Google pulls out 'Remove China Apps' from Play Store

Remove China Apps developed by the Indian firm, OneTouch AppLabs which has been pulled out from Google Play Store
EJ
Emeh Joy

'Remove China Apps' which is an app that has gained popularity in India recently and does precisely what its name suggests has been removed from Play Store.

This app has been among the top trending in India and has gotten more than 5 million downloads since late May. The app enables users to identify and easily delete apps developed by Chinese firms. However, it has been reported that the app has been removed from Android's marquee app store for violating Google Play Store's Deceptive Behaviour Policy.

The policy has it that an app on the store is not permitted to make changes to a user's device settings, or features outside of the app without the user's knowledge and consent and it cannot encourage users to remove or disable third-party apps either.
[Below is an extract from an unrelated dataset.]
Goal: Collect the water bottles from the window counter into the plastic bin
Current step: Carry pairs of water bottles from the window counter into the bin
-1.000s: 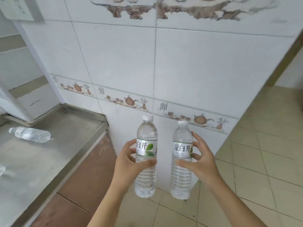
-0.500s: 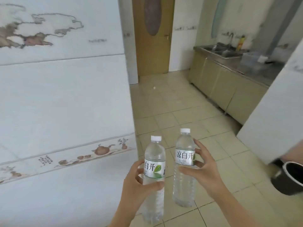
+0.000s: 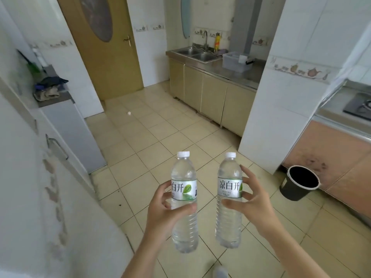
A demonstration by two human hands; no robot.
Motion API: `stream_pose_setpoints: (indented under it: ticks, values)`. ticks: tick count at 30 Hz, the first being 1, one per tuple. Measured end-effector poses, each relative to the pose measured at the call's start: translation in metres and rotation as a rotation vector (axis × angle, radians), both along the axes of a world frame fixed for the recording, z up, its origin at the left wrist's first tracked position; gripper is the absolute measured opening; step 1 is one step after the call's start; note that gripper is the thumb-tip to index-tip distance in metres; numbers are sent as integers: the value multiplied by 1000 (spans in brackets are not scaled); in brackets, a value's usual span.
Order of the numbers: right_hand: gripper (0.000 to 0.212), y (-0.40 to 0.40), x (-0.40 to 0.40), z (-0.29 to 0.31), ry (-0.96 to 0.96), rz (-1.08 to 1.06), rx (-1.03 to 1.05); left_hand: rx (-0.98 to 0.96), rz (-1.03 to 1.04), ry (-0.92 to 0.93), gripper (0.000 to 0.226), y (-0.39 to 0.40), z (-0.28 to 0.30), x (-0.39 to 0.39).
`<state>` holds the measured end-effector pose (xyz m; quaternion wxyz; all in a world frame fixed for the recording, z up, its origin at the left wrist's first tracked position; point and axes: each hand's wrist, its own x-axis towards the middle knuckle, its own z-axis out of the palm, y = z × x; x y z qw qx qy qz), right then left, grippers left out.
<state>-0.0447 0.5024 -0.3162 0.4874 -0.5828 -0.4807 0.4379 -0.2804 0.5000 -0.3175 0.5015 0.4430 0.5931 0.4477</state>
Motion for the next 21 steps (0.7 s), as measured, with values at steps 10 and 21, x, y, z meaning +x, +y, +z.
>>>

The Indian firm, OneTouch AppLabs developed the app, and it has been gaining much popularity as the recently escalated Himalayan border dispute between the nations has increased anti-China sentiments amongst the Indians.

Several Indian celebrities have reportedly supported the idea of deleting Chinese apps. Yoga guru Baba Ramdev for instance, made a video showing him deleting several apps affiliated to China which he released on Twitter over the weekend.

Citing an industry source, Chinese news outlet, Global Times reported on Tuesday that if the Indian government permits the "irrational anti-China sentiment" to continue, it will risk ruining bilateral relations and that is likely going to draw "tit-for-tat punishment from Beijing".

The report further said that some users in China have ridiculed Remove the China Apps and urged Indians to "throw away" their smartphones. They made the comments pointing out to the dominance of Chinese smartphone makers in India's smartphone market.

However, this doesn't dispel the fact that if Indians continue with the anti-China sentiment, it could mean bad news for many Chinese firms such as UC Browser and ByteDance which has India as their biggest overseas market.

India, in April, had amended its foreign direct investment policy to enforce more stringent scrutiny on Chinese investors looking to cut checks to firms in the world's second-largest internet market.

New Delhi maintains a similar stand with investors from other neighbouring nations. It said the measure was introduced so as to "curb the opportunistic takeover" of Indian firms going through distress as a result of the global COVID-19 pandemic.